(DIRECTIONS FOR THIS TASK) Your answer must hold only the lines below from the line containing "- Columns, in" through the line containing "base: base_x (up", each reproduced exactly.

(MATERIAL PROVIDED)
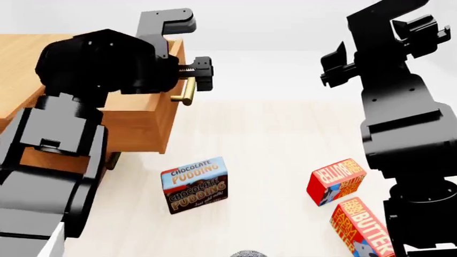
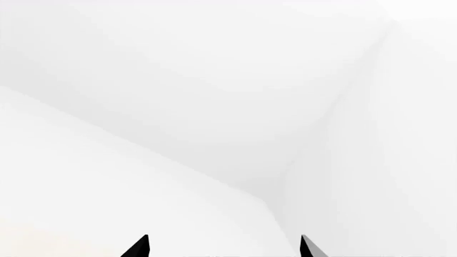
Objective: Put the bowl in the top drawer of the cabinet.
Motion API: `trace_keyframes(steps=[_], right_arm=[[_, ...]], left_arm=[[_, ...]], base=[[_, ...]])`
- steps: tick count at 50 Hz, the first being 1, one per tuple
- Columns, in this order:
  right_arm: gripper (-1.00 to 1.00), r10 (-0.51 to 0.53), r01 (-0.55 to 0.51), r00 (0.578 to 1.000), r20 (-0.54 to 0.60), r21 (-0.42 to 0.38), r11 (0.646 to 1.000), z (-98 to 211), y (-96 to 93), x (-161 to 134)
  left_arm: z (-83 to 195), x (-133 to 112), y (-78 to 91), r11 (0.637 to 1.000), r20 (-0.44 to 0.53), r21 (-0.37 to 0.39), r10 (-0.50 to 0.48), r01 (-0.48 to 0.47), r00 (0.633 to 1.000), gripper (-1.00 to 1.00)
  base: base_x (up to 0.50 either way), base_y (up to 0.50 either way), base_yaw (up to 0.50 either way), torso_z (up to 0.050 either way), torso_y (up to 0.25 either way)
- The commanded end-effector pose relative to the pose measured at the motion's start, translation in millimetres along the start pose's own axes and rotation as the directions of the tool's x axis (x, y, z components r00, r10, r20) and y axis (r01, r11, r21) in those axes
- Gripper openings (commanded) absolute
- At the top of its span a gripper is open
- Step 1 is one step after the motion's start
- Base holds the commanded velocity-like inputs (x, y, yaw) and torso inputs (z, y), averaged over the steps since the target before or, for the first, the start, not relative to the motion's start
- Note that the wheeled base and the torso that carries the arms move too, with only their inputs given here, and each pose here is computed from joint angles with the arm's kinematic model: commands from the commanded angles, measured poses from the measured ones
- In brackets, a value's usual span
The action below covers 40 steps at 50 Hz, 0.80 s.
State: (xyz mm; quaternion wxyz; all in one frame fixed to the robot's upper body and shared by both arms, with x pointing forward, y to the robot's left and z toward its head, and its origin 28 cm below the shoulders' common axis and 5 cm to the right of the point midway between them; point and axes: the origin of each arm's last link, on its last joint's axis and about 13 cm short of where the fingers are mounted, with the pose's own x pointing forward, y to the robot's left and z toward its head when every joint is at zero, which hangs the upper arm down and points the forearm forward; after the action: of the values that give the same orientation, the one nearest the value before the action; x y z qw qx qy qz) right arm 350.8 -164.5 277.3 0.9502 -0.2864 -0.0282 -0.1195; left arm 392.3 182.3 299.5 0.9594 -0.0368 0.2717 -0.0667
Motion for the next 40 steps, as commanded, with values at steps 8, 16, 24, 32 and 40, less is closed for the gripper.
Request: trace_keyframes(steps=[8, 16, 24, 32, 40], right_arm=[[1.00, 0.008, -0.008, 1.000, -0.003, -0.004, 1.000, -1, 2.9, 0], [1.00, 0.015, -0.015, 1.000, -0.006, 0.002, 1.000, -6, 6.0, -3], [1.00, 0.009, -0.011, 1.000, 0.024, 0.070, 0.998, -6, -1.7, -21], [1.00, -0.006, 0.002, 0.999, 0.035, 0.105, 0.994, -4, -8.6, -30], [1.00, -0.054, 0.046, 0.997, 0.055, 0.136, 0.990, 1, -15.1, -30]], left_arm=[[36, -82, -26.7, 0.940, 0.331, 0.007, -0.325, 0.342, 0.886, 1.00], [28, -116, -24.2, 0.933, 0.422, 0.046, -0.341, 0.356, 0.840, 1.00], [8, -129, -16.5, 0.934, 0.422, 0.060, -0.344, 0.353, 0.839, 1.00], [-26, -125, -10.3, 0.928, 0.340, 0.062, -0.367, 0.368, 0.866, 1.00], [-65, -124, -5.4, 0.914, 0.275, 0.149, -0.404, 0.376, 0.873, 1.00]], base=[[0.00, 0.00, 0.00, 0.000, 0.004], [0.00, 0.00, 0.00, 0.000, 0.000], [0.00, 0.00, 0.00, 0.000, 0.000], [0.00, 0.00, 0.00, 0.000, 0.000], [0.00, 0.00, 0.00, 0.000, 0.000]])
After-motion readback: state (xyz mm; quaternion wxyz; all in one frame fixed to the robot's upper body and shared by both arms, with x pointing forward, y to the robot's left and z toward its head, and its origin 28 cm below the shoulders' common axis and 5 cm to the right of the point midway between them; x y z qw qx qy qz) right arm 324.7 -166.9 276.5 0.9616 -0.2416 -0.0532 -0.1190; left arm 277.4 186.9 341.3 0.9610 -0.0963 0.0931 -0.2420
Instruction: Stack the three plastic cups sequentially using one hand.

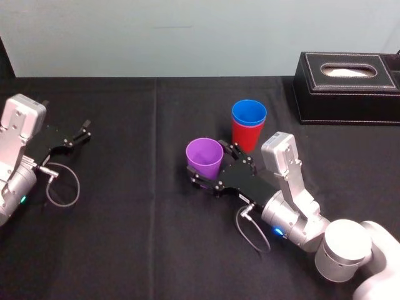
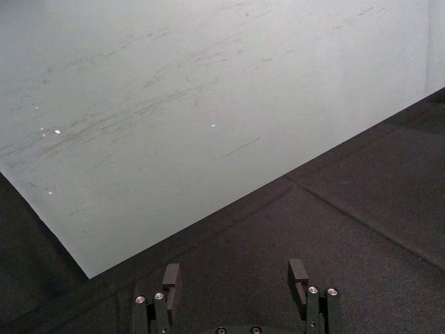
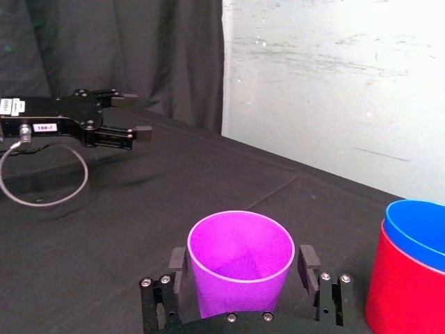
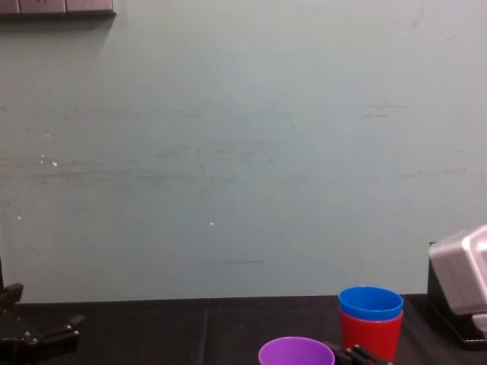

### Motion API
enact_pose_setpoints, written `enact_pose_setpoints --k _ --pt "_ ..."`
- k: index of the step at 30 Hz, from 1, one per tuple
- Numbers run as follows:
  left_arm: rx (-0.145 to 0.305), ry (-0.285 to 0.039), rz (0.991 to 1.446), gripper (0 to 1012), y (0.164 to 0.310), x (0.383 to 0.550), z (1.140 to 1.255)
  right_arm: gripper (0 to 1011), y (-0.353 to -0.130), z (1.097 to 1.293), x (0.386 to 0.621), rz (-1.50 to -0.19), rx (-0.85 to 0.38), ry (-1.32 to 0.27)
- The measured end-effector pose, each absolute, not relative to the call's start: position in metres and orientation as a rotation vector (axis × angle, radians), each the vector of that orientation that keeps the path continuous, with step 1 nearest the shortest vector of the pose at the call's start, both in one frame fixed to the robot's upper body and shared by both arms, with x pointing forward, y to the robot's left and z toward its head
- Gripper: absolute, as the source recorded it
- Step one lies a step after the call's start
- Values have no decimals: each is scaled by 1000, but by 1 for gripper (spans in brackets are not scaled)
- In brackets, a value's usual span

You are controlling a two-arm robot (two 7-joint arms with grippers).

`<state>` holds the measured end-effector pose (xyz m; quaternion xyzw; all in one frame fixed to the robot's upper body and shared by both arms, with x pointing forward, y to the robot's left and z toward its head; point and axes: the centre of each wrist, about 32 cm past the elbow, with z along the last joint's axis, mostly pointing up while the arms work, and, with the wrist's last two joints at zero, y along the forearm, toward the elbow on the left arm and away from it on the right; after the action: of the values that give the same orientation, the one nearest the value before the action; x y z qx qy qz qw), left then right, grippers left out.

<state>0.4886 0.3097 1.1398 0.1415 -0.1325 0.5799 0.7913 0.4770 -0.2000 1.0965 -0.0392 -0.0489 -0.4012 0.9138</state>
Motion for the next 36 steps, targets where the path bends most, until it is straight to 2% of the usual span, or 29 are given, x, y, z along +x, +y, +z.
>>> enact_pose_setpoints --k 14,36 --pt "304 -285 1248 1005 310 489 1140 1004 -191 1096 489 -835 -67 -80" --pt "304 -285 1248 1005 310 489 1140 1004 -187 1096 487 -836 -50 -49"
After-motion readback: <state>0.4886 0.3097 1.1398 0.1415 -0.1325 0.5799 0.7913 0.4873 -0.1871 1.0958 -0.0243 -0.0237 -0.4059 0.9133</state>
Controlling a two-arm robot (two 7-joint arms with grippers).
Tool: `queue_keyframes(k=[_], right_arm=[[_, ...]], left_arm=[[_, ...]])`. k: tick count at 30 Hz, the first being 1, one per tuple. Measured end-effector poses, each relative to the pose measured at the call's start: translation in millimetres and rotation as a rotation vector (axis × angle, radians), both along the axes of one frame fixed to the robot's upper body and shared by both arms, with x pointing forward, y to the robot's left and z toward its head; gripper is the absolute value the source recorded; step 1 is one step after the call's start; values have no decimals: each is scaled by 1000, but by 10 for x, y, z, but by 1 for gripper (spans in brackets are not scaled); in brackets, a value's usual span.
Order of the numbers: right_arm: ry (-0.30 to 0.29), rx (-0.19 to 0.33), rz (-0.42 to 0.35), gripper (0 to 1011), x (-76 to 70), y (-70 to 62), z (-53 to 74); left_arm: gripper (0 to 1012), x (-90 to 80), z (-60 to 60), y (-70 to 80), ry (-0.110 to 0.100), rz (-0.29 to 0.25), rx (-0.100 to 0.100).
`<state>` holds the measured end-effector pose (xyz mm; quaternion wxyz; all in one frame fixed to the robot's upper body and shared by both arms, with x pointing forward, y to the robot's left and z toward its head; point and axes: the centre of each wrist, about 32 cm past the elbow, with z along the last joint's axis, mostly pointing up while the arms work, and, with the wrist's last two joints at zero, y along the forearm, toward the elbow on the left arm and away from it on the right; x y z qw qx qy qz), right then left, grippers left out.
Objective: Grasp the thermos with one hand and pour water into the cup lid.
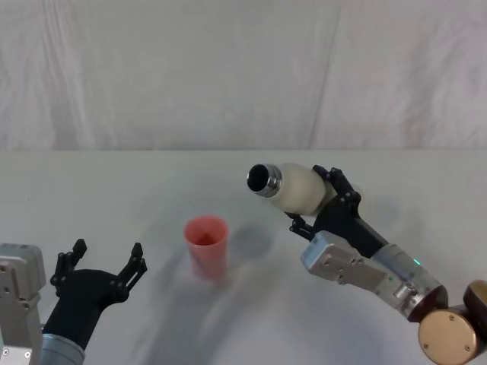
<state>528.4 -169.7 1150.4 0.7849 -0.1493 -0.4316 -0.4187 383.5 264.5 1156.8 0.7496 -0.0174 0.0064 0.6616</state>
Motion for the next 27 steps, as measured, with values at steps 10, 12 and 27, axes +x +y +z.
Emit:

(ANSWER FOR THE TASK)
- Columns, in this order:
  right_arm: gripper (-1.00 to 1.00), r10 (-0.51 to 0.53), r01 (-0.55 to 0.51), r00 (0.578 to 1.000), r20 (-0.54 to 0.60), r21 (-0.42 to 0.38), r11 (0.646 to 1.000), z (-98 to 211), y (-96 to 93), x (-161 to 134)
  left_arm: z (-83 to 195), x (-133 to 112), y (-78 to 91), r11 (0.637 to 1.000), r20 (-0.44 to 0.53), r21 (-0.37 to 0.39), r10 (-0.50 to 0.48), r01 (-0.48 to 0.47), r00 (0.633 to 1.000), gripper (-1.00 to 1.00)
  base: base_x (up to 0.50 either way), base_y (up to 0.50 either way), base_yaw (up to 0.50 either way), torso_z (up to 0.050 either way), torso_y (up to 0.25 either way)

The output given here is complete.